**What to work on**
Everything from the first line below through the line with "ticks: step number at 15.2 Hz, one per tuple" is to be transcribed exactly, and nothing past it.
※ ※ ※
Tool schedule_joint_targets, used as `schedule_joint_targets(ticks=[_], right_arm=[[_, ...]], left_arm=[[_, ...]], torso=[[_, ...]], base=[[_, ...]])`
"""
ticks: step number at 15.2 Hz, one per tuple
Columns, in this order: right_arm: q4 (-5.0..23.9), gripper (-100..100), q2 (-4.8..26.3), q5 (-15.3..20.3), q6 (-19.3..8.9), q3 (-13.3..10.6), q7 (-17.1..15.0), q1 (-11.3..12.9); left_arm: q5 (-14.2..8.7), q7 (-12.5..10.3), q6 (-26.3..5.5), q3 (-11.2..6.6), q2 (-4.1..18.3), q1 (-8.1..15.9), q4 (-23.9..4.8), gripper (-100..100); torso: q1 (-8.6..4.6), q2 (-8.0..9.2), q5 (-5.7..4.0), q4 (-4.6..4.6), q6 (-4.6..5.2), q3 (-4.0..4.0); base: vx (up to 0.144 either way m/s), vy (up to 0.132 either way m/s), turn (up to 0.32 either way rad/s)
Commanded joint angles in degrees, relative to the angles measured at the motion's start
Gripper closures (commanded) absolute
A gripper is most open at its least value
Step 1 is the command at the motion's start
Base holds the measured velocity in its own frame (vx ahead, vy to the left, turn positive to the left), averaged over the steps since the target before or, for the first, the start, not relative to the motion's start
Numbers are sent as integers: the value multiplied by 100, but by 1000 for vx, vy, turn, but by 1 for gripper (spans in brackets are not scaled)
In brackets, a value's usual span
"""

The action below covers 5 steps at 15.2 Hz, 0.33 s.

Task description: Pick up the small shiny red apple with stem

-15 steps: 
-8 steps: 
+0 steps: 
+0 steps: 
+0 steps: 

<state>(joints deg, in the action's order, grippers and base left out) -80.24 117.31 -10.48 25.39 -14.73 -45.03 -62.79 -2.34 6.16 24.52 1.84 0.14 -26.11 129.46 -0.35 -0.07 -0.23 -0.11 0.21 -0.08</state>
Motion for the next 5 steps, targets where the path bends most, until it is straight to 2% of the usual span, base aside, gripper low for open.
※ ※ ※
**Answer for the task**
Tool schedule_joint_targets, used as `schedule_joint_targets(ticks=[_], right_arm=[[_, ...]], left_arm=[[_, ...]], torso=[[_, ...]], base=[[_, ...]])`
"""
ticks: step number at 15.2 Hz, one per tuple

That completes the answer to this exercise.